The article begins with the remark that “experience is often considered the sine qua non of emotion”, and the general language in the article firmly places it on the experiential level: the study does not focus on the hypothesized psychological processes behind experiences, nor on the neural structures or evolutionary functions comprising the whole affect system. I mention this specifically, because IMO the inability to differentiate between these different levels is one of the main reasons the wide range of emotion theories seem so incompatible (which is one of the main points in Kivikangas, in review). The article recognizes the limits of the semantic approach admirably without making overextending claims, although in the discussion they do speculate (pretty lightly) about how the findings might relate to the neural level. However, although the authors avoid overextending and list relevant limitations (should be studied with other elicitors, other languages and cultures, etc.), the paper is probably still going to be read by many people as a suggestion that there are 27 strictly discrete categories (no, they are somewhat continuous) of emotions (no, these are only self-reports of emotional experiences – and even self-report “is not a direct readout of experience”, as the authors point out).
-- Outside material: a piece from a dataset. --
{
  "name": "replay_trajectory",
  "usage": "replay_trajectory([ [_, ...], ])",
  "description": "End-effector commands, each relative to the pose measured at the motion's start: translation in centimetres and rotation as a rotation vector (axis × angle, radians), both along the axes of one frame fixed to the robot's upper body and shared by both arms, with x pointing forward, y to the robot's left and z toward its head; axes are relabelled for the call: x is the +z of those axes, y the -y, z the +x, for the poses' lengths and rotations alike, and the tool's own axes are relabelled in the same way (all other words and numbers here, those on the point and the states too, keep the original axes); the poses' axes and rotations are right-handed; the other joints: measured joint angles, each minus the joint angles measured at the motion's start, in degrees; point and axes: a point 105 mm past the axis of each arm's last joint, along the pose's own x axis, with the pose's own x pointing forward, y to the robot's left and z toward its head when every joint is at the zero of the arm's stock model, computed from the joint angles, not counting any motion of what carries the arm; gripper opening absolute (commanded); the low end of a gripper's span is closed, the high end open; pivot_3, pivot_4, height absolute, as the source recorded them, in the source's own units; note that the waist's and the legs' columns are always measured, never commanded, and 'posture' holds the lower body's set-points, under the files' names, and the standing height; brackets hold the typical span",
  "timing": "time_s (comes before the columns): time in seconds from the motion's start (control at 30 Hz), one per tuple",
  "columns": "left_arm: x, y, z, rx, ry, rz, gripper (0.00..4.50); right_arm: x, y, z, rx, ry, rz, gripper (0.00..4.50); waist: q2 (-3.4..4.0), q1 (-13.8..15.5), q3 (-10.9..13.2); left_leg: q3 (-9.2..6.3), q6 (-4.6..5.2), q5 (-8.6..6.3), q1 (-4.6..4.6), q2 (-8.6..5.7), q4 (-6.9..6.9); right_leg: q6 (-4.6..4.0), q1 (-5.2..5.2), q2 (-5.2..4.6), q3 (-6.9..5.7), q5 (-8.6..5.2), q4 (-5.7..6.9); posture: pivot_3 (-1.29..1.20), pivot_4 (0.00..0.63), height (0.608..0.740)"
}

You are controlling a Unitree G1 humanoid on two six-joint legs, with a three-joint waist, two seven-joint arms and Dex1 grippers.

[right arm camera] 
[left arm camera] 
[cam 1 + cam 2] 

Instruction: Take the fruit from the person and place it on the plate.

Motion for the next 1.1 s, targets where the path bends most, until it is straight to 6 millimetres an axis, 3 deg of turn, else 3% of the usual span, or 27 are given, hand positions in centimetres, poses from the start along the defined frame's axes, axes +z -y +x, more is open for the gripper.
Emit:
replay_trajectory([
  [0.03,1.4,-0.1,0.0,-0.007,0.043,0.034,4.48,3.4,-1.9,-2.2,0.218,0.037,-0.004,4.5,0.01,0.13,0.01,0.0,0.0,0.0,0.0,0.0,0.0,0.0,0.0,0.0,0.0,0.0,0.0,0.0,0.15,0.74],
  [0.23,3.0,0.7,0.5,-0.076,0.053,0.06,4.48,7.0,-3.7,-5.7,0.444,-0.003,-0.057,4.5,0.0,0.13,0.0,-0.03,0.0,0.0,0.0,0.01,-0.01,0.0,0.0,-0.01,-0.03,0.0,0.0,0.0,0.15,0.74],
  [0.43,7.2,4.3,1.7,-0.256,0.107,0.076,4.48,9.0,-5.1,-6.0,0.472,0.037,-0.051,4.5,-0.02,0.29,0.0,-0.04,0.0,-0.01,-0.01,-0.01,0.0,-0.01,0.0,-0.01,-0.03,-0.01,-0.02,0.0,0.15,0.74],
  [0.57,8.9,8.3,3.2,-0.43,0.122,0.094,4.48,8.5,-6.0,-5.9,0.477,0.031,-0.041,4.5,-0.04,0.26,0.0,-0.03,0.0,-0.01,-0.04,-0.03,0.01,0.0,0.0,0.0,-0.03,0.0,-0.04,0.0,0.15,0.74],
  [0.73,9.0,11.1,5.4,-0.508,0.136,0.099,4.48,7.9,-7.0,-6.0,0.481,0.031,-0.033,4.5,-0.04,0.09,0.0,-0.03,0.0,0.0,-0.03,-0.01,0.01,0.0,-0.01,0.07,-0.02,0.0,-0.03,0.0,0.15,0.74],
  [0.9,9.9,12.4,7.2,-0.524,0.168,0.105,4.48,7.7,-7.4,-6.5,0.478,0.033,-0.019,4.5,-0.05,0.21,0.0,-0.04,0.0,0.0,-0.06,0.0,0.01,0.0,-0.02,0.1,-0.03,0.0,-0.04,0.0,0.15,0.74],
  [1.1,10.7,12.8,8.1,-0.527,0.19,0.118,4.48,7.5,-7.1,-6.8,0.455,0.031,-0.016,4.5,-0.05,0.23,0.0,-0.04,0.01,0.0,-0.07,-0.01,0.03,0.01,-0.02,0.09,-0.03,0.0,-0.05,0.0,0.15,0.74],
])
Furthermore, I like the position (similar to my own) of saying that – although Keltner is a known discrete theorist – both discrete and dimensional views have some crucial parts right, but that the strictest versions are not supported (“These findings converge with doubts that emotion categories “cut nature at its joints” (20), but fail to support the opposite view that reported emotional experiences are defined by entirely independent dimensions”). The authors also start from the astute observation that “the array of emotional states captured in past studies is too narrow to generalize, a priori, to the rich variety of emotional experiences that people deem distinct”. Another point I recently made (Kivikangas, in review) was that although the idea of early evolutionary response modules for recurrent threats and opportunities is plausible, that the number of these modules would be the traditional six, or even 15 (Ekman & Cordaro, 2014), is not. My view is that affects (not experiences, but the “affect channels” of accumulating neural activation; Kivikangas, 2016) are attractor states, produced by a lot larger number (at least dozens, probably hundreds) of smaller processes interacting together. And definitely there is no reason to believe that the words of natural language – typically English in these studies – would describe them accurately (as pointed out by, among others, Russell, 2009, and Barrett, pretty much anything from 2006 onwards).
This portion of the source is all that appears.